The Soviet 1st and 3rd Guard Armies, in conjunction with the Soviet 6th Army, launched Operation Little Saturn on 16 December. Despite stubborn resistance from Italian troops, the Red Army was able to partially overrun the Italian 8th Army by 18 December. The breakthrough—even if small and quickly contained—proved a possible threat to Army Group Don's left flank, while the city of Rostov-on-Don was threatened by the 3rd Guards Army. This and the losses sustained by the German armored divisions forcing their way to the Myshkova river, forced Manstein to reconsider the offensive. Manstein decided that he could not defend his left flank and continue the attempt to relieve the 6th Army. Although the 6th Panzer Division was able to cross the Myshkova River by the night of 19 December, the LVII Panzer Corps had still not made major advances against increased Soviet opposition, despite the arrival of the 17th Panzer Division; it seemed as if the corps would have to go on the defensive. The Soviet Tatsinskaya Raid managed to destroy the airfield and several dozen aircraft being used by the Luftwaffe to supply forces inside the Stalingrad pocket, forcing Manstein to order the XLVIII Panzer Corps on the defensive, instead of reserving it to bolster his forces directed toward the breakthrough to Stalingrad.

===Collapse: 19–23 December===
By 19 December, the LVII Panzer Corps managed to break through the Aksay River and drive within 48 km of the southern edge of the 6th Army's front. Colonel Wilhelm Adam makes the point that the 6th Army tanks only had fuel for 30 km, after which they would need fuel and ammunition flown in to go any further. The 6th Army did not have the strength to attempt a breakout, with less than 70 serviceable tanks and dwindling supplies, while its infantry were in no condition to attempt an attack in the blizzard which had developed over the past few days. Manstein ordered the 6th Panzer Division to end its offensive and redeploy to the southern Chir River, to bolster the defenses there against the Soviet offensive, on 23 December. By 24 December, the Fourth Panzer Army was in full retreat, returning to its starting position. The failure to break through to the 6th Army caused Operation Winter Storm to collapse on that same day, as Army Group Don returned to the defensive.

==Aftermath==
With the German relief effort defeated, Stavka was free to concentrate on the destruction of Axis forces in the Stalingrad pocket and the westward expansion of the Red Army's Winter offensive. The Red Army was able to bring to bear almost 150,000 personnel and 820 tanks against the retreating 4th Panzer Army and although Volsky's 4th Mechanized Corps (renamed 3rd Guard Mechanized Corps on 18 December 1942) was withdrawn to be refitted, the 51st Army, the 1st Guards Rifle and 7th Tank Corps struck at German units withdrawing between the Mushkova and Aksai Rivers.

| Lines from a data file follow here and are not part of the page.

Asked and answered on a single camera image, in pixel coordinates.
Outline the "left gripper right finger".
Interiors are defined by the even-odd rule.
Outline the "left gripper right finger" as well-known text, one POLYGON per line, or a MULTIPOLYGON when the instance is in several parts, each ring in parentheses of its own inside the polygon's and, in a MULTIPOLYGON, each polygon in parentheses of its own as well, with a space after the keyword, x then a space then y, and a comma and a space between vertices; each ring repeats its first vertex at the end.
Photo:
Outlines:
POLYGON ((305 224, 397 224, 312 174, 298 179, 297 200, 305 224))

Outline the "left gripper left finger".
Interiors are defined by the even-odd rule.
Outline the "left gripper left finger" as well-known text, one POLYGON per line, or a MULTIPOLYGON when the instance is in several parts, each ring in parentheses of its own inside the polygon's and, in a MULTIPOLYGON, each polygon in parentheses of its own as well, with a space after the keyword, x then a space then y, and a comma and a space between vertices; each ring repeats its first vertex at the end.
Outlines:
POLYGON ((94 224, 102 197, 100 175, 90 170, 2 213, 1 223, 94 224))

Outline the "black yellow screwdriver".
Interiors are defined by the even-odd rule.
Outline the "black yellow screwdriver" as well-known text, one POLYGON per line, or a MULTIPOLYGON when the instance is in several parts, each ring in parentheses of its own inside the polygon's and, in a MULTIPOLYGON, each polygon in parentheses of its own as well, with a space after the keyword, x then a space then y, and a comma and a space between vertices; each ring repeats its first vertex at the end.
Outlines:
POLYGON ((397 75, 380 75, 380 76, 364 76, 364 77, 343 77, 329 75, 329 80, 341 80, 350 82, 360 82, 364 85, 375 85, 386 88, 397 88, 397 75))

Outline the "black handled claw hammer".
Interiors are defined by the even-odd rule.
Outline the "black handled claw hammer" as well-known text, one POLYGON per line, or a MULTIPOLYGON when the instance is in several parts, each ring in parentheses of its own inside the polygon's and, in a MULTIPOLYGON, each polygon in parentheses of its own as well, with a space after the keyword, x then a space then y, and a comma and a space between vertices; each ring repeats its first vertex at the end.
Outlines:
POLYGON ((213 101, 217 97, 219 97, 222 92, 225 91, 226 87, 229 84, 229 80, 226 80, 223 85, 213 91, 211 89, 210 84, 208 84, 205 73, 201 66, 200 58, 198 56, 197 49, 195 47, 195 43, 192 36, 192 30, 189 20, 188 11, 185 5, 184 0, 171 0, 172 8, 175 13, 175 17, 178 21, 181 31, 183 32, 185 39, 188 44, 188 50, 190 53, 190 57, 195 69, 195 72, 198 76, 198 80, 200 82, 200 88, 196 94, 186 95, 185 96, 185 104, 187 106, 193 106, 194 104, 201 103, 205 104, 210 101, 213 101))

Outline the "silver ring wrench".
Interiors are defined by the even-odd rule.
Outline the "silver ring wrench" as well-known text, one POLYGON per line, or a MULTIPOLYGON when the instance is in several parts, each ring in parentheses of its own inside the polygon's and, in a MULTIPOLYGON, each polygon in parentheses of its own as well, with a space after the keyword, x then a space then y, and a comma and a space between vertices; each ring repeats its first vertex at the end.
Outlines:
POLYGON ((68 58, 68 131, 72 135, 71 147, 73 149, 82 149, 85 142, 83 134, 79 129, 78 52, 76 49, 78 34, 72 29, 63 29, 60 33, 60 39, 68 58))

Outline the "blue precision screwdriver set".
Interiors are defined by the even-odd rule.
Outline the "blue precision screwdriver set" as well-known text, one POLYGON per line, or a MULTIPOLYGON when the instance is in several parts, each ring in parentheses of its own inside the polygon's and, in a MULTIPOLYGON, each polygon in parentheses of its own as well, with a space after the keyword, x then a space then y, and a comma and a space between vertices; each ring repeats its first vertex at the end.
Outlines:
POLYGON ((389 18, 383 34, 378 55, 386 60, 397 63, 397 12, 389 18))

In three days, the attacking Soviet units broke through the Romanian positions guarding the LVII Panzer Corps' flank and threatened the 4th Panzer Army from the south, forcing the Germans to continue withdrawing to the southwest. All the while, the XLVIII Panzer Corps—led mainly by the 11th Panzer Division—strove to maintain its position along the Chir River. Despite success, the XLVIII Panzer Corps was rushed to the defense of Rostov as a Soviet breakthrough seemed imminent after the partial collapse of the Italian 8th Army. As the Red Army pursued the 4th Panzer Army toward the Aksay River and broke through the German defense on the banks of the Chir River, it also began to prepare for Operation Ring—the reduction of the forces in Stalingrad.

The loss of the airfield and transport aircraft prevented further resupply for German troops; as food ran out, they resorted to eating horse meat. By the end of 1942, the distance between the German 6th Army and forces outside of the encirclement was over 65 km, and most of the German formations in the area were extremely weak. Hitler's insistence in holding Stalingrad to the last risked the existence of the 6th Army. The end of the German offensive also allowed the Red Army to continue in its efforts to cut off German forces in the Caucasus, which would begin in the middle of January. On the other hand, the encirclement of the 6th Army and the operations to destroy it tied down a considerable number of Soviet troops, which affected Soviet operations on other sectors.